The Little White Salmon watershed is a 86,000-acre area spanning the transition zone between the wetter west-side forests and drier east-side forests of Washington’s southern Cascades, 80% of which is within the Gifford Pinchot National Forest. Due to its location, the watershed contains a unique mix of forest types and a high level of biodiversity, but it’s also at risk from significant climate impacts.
It’s no surprise then that this watershed is at the center of conversations about how to best manage forests on the verge of change, or that there are differing opinions about what that means.
The U.S. Forest Service is contemplating treating a huge area within the watershed through a combination of commercial and non-commercial thinning. In a break from other recent timber sales in the forest, the initial scoping plans for the Little White Salmon timber sale include considerations to thin thousands of acres of mature and transitional forests, although planners have publicly acknowledged they expect the amount to decrease as the agency moves closer to creating a final version of its plan.
The agency is proposing thinning in mature forests to mitigate the increasing impacts from drought, insects, disease, and wildfire that this area is likely to experience.
Generally, Cascade Forest Conservancy doesn’t support plans that involve thinning activities in mature forests, as these are areas of high ecological and carbon storage value and it is unclear whether the potential benefits of thinning would offset the more immediate negative impacts of harvest.
However, we understand the situation is nuanced and there is a lot of complexity and uncertainty – particularly in this transitional watershed.
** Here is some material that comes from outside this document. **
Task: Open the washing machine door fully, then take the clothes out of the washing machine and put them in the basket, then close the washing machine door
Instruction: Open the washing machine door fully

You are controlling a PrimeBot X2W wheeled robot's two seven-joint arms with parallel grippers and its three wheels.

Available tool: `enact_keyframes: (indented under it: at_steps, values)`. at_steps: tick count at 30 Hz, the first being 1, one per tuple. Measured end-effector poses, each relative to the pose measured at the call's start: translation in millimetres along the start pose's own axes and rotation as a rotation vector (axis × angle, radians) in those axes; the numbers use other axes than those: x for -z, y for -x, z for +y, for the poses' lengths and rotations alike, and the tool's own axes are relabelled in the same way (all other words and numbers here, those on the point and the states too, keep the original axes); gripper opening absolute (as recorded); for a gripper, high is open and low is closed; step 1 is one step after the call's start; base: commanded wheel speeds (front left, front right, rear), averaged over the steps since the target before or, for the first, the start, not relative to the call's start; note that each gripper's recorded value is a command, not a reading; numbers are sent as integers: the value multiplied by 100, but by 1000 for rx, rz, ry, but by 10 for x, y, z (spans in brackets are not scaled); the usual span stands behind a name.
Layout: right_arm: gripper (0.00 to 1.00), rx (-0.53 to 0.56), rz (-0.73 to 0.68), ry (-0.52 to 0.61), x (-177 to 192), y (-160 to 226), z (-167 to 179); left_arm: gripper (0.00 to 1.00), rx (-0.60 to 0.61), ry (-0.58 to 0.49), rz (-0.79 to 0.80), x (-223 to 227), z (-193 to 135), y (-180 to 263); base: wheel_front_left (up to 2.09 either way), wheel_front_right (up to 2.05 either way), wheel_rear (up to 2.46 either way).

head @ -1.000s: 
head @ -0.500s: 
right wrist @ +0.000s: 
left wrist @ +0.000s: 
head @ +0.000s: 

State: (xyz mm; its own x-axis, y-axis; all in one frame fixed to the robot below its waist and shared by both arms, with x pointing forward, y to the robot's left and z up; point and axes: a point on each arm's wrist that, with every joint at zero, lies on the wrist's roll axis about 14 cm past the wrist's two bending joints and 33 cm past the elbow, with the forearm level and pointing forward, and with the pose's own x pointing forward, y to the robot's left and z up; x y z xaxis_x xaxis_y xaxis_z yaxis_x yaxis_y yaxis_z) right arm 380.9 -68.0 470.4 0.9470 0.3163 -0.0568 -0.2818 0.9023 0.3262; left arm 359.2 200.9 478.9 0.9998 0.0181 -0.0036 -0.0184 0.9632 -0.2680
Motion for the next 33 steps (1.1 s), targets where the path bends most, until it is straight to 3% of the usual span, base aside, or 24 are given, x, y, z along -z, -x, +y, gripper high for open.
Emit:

Because of this, we have been visiting these stands and collecting data to help inform our efforts ensuring that forests and wildlife remain resilient to the threats of climate change.
On the last weekend of September, CFC staff and volunteers ventured off the beaten path in the Little White Salmon watershed to collect on-the-ground information.
We targeted some of the older stands (those between 120 and 300 years of age) for our data collection efforts to see for ourselves if the on-the-ground conditions matched up with age estimates and to gain information about forest conditions that spatial analysis cannot provide.
Teams of volunteers spread out and conducted surveys collecting information about tree species, tree densities, tree diameters, the presence and amount of large downed wood, and species diversity in the understory in 30-foot radius circles.
Each team worked hard to collect as many plots as possible and everyone gained some skills in estimating tree sizes and types by the end of the trip. Each team found well-functioning mature forest stands and a number of large trees in the survey area, with the biggest coming in at 57 inches in diameter.
In the coming weeks and months we will be discussing this timber harvest proposal with the South Gifford Pinchot Collaborative and the Forest Service and working to make sure that critical habitats are protected and that management plans are well-tuned to ecosystem resilience.
Thanks to all the volunteers who gave their time and energy to this project!